- [WHAT THE TASK ASKS]
Of the material below, the lines to be retyped are those from the line containing "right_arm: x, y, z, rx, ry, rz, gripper" through the line containing "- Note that", inclusive; reproduce them exactly.

- [DATA BLOCK]
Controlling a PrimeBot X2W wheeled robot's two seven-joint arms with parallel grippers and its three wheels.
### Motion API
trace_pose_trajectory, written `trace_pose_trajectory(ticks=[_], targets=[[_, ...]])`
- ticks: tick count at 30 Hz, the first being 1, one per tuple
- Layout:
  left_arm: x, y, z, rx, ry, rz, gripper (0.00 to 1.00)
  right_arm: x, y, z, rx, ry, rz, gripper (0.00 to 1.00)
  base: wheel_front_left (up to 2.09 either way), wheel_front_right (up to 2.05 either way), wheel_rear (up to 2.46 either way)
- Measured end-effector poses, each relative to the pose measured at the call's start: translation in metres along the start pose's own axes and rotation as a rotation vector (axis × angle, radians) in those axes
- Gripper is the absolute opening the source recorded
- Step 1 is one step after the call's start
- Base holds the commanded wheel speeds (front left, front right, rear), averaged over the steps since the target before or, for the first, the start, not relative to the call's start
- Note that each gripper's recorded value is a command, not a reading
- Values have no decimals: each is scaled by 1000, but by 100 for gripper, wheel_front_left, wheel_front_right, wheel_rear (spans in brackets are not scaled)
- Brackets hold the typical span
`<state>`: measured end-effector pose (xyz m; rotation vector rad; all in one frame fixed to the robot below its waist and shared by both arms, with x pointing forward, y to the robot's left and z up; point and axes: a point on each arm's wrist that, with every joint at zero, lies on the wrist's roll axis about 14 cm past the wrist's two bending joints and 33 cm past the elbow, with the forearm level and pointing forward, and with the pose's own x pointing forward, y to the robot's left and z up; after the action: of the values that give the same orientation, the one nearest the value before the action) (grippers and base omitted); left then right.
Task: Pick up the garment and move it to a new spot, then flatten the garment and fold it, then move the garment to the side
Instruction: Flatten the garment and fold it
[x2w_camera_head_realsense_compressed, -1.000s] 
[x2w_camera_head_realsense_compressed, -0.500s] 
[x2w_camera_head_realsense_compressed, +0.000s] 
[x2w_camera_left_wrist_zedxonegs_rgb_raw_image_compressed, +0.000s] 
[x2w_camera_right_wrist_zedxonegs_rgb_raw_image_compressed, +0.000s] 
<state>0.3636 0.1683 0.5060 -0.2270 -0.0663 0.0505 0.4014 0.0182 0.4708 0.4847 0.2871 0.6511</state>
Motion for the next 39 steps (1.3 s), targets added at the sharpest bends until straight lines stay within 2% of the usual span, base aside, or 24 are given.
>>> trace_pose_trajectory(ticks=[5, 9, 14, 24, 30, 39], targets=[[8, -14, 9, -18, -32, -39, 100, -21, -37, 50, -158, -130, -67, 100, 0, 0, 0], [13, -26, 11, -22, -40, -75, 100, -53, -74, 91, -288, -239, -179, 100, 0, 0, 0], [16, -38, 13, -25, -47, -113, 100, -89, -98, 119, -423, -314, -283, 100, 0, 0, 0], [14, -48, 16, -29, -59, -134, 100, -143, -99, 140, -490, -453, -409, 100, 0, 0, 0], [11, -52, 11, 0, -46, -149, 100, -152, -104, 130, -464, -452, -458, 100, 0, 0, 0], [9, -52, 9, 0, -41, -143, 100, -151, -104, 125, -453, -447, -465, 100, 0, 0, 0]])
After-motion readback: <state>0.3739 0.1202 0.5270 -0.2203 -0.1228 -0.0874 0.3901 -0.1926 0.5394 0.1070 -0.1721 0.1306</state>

- [YOUR RESPONSE]
  right_arm: x, y, z, rx, ry, rz, gripper (0.00 to 1.00)
  base: wheel_front_left (up to 2.09 either way), wheel_front_right (up to 2.05 either way), wheel_rear (up to 2.46 either way)
- Measured end-effector poses, each relative to the pose measured at the call's start: translation in metres along the start pose's own axes and rotation as a rotation vector (axis × angle, radians) in those axes
- Gripper is the absolute opening the source recorded
- Step 1 is one step after the call's start
- Base holds the commanded wheel speeds (front left, front right, rear), averaged over the steps since the target before or, for the first, the start, not relative to the call's start
- Note that each gripper's recorded value is a command, not a reading

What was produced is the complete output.